Looking for simple ways to convert CSV to JSON in Python? We’ve got you covered. In this blog post, we will talk all about CSV, and JSON files, the advantages of each one of these file formats, and finally python code you can use to convert a CSV file to JSON format.
CSV vs JSON
Both CSV and JSON are common formats for storing data. While CSV is more popular in a non-technical way, JSON is widely used in data exchange between servers and applications.
CSV is simple and stores the data in tabular format and JSON is flexible to work with in most programming languages and web applications.
Let’s find out more about CSV and JSON formats before we jump into the code part.
What is CSV format?
- CSV (comma-separated values) is one of the widely used file formats to store data in an organized way.
- The data is organized in rows and columns where fields in a row are separated by a delimiter, typically a comma (Hence the name comma separated value) or a Tab.

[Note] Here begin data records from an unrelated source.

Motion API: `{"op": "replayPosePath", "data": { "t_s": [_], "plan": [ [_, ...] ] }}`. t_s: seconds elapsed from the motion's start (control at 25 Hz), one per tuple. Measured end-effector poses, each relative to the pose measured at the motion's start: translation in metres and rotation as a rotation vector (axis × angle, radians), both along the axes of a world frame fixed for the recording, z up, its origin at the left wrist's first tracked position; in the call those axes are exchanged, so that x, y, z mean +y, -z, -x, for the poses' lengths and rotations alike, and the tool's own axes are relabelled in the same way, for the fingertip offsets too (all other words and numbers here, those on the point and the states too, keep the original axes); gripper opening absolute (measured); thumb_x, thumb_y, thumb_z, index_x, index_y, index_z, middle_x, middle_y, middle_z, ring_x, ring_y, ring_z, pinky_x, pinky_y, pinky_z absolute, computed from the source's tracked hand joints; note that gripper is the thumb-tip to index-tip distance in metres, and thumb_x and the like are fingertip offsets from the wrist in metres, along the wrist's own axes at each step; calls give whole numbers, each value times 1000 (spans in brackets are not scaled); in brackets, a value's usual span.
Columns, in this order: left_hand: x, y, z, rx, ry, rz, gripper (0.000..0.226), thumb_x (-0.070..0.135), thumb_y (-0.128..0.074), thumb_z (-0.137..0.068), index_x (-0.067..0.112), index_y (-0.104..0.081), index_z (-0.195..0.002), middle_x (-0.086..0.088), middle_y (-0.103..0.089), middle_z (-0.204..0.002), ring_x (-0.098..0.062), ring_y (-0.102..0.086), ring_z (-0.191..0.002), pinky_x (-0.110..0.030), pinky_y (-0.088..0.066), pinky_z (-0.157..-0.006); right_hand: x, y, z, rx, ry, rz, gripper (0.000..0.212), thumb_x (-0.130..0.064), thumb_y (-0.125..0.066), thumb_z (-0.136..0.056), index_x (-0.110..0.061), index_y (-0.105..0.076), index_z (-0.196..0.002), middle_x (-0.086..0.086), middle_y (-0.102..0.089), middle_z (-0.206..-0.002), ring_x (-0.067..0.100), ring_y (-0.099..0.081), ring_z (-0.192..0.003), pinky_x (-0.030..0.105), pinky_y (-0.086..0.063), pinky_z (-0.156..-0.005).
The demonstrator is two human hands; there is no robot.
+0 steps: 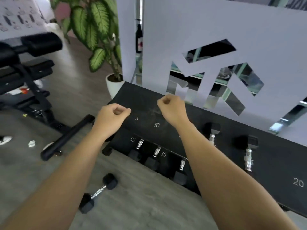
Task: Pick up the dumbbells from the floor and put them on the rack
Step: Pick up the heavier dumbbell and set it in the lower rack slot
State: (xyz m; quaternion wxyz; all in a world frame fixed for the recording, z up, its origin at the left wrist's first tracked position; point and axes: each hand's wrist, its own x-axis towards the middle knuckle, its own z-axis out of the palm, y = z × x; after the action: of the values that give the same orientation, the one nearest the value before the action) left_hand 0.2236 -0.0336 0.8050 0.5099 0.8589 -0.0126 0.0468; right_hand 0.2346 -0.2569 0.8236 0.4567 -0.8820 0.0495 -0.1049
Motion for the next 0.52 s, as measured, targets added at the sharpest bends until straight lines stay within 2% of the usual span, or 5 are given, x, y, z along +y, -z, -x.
{"op": "replayPosePath", "data": {
  "t_s": [0.2, 0.32, 0.44, 0.52],
  "plan": [
    [164, 19, 29, 8, -122, -3, 14, 46, -68, -80, 33, -69, -76, 18, -68, -75, 10, -61, -73, -17, -42, -65, 174, 32, -4, 53, -77, -79, 13, -29, -59, -88, -25, -71, -84, -13, -70, -84, 6, -64, -79, 23, -46, -64],
    [249, 33, 25, 53, -118, -79, 15, 44, -69, -82, 29, -72, -81, 18, -67, -78, 12, -58, -75, -9, -39, -61, 263, 59, -12, 67, -136, -77, 14, -27, -61, -86, -22, -73, -80, -12, -70, -78, 3, -63, -75, 21, -45, -64],
    [284, 40, -2, 87, -40, -119, 16, 38, -70, -83, 22, -73, -84, 17, -66, -78, 20, -55, -69, -2, -38, -57, 301, 74, -26, 100, -105, -115, 15, -24, -60, -85, -19, -71, -76, -12, -68, -74, 1, -60, -72, 16, -41, -63],
    [288, 42, -28, 104, 17, -145, 16, 39, -70, -84, 23, -73, -87, 16, -68, -81, 16, -57, -72, -4, -38, -60, 304, 77, -45, 106, -73, -109, 15, -23, -61, -86, -21, -70, -74, -13, -67, -72, -1, -60, -71, 13, -39, -62]
  ]
}}
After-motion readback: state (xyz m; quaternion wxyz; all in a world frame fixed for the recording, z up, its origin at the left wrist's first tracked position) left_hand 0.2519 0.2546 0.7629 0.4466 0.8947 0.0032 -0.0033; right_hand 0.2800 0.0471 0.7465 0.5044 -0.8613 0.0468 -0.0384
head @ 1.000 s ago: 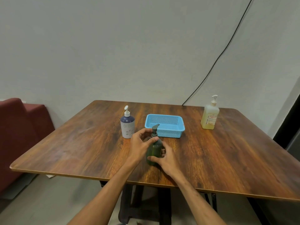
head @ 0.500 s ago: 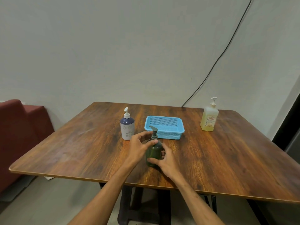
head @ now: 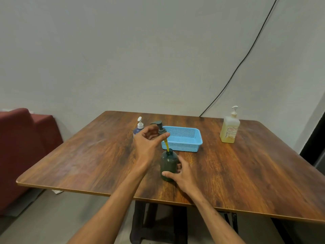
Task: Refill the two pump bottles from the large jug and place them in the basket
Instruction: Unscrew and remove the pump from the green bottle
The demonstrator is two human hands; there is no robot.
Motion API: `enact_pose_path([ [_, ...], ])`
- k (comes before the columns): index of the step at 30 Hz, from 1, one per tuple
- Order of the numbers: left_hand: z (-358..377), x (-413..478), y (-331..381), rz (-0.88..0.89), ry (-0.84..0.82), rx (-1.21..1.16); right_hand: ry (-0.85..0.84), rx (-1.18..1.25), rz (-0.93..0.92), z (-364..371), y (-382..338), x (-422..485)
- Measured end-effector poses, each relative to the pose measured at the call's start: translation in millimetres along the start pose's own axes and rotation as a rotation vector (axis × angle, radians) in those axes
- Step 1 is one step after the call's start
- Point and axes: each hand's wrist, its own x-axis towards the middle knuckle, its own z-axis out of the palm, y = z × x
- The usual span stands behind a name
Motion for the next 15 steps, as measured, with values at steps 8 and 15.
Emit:
enact_pose_path([
  [8, -27.8, 17.6, 30.1, 0.048, 0.116, -0.105, 0.005, -0.022, 0.006, -0.8, -3.0, -1.6],
  [15, -54.7, 5.3, -2.1, 0.022, 0.122, 0.038, 0.013, -0.035, 0.013, -2.0, -7.8, -3.1],
])
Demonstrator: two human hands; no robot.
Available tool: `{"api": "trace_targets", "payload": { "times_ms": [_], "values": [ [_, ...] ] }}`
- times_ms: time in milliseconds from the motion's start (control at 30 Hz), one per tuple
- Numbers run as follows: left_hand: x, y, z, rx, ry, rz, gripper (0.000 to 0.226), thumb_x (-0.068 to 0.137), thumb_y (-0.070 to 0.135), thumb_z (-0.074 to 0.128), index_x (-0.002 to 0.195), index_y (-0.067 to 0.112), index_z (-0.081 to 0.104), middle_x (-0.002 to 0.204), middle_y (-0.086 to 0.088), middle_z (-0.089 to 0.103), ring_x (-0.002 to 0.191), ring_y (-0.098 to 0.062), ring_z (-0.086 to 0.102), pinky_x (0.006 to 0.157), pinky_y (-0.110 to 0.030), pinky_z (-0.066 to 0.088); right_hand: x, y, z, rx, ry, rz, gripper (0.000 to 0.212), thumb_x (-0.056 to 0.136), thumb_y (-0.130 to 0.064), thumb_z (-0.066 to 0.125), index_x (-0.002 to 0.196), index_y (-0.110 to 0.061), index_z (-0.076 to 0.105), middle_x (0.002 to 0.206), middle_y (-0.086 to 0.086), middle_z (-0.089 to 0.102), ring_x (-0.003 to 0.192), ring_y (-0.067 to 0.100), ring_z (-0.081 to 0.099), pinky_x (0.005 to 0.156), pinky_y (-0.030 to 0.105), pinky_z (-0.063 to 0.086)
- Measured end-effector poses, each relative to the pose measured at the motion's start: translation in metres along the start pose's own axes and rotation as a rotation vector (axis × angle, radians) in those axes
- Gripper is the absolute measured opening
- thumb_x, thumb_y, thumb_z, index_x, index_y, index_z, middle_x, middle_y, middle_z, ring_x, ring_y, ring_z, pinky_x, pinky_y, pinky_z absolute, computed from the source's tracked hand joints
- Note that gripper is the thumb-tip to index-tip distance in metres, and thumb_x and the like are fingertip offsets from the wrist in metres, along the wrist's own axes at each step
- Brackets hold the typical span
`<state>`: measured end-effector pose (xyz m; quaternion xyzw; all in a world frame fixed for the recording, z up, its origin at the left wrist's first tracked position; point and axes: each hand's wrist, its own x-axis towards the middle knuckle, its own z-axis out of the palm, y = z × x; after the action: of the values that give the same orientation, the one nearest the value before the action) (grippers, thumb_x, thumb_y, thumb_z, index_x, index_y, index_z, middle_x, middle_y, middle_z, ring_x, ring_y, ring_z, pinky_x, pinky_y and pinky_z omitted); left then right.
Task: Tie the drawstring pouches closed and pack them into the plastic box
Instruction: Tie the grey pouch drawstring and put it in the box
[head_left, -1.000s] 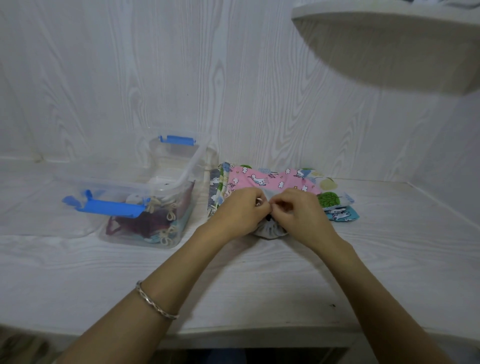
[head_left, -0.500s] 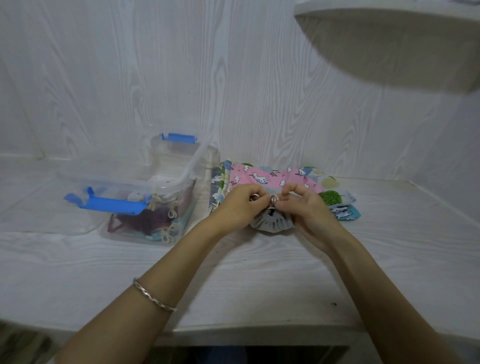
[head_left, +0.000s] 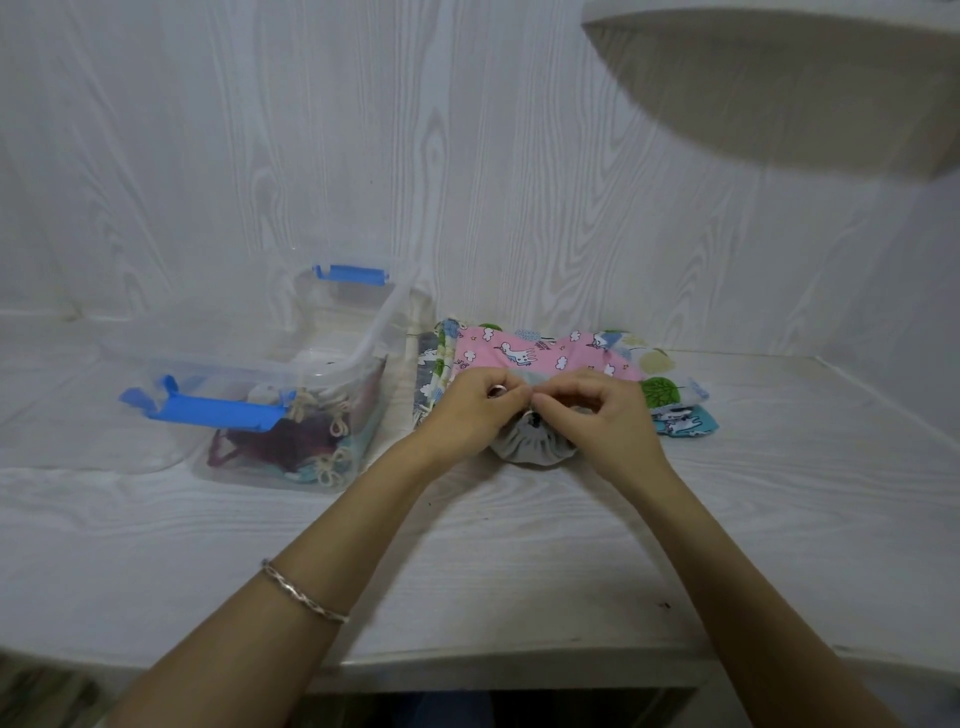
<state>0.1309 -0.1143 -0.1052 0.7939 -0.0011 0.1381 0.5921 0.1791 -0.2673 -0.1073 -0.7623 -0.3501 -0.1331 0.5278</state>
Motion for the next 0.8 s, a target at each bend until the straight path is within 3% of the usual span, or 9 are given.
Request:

- CSV format data can be easily opened and read by popular applications like Google Sheets, Microsoft Excel as well as all the text editors.
Sample CSV Data:
Title,Released,Director,Language,imdbRating
Avatar,18 Dec 2009,James Cameron,"English, Spanish",7.9
I Am Legend,14 Dec 2007,Francis Lawrence,English,7.2
300,09 Mar 2007,Zack Snyder,English,7.7
The Avengers,04 May 2012,Joss Whedon,"English, Russian",8.1
This is pretty hard to read, isn’t it? Now check out the JSON format data.
What is JSON format?
- On the other hand, JSON (JavaScript Object Notation) is also a structured data storage format widely used in applications to transfer data over the network.
- Even though the name suggests JavaScript Object Notation, it is actually language-independent.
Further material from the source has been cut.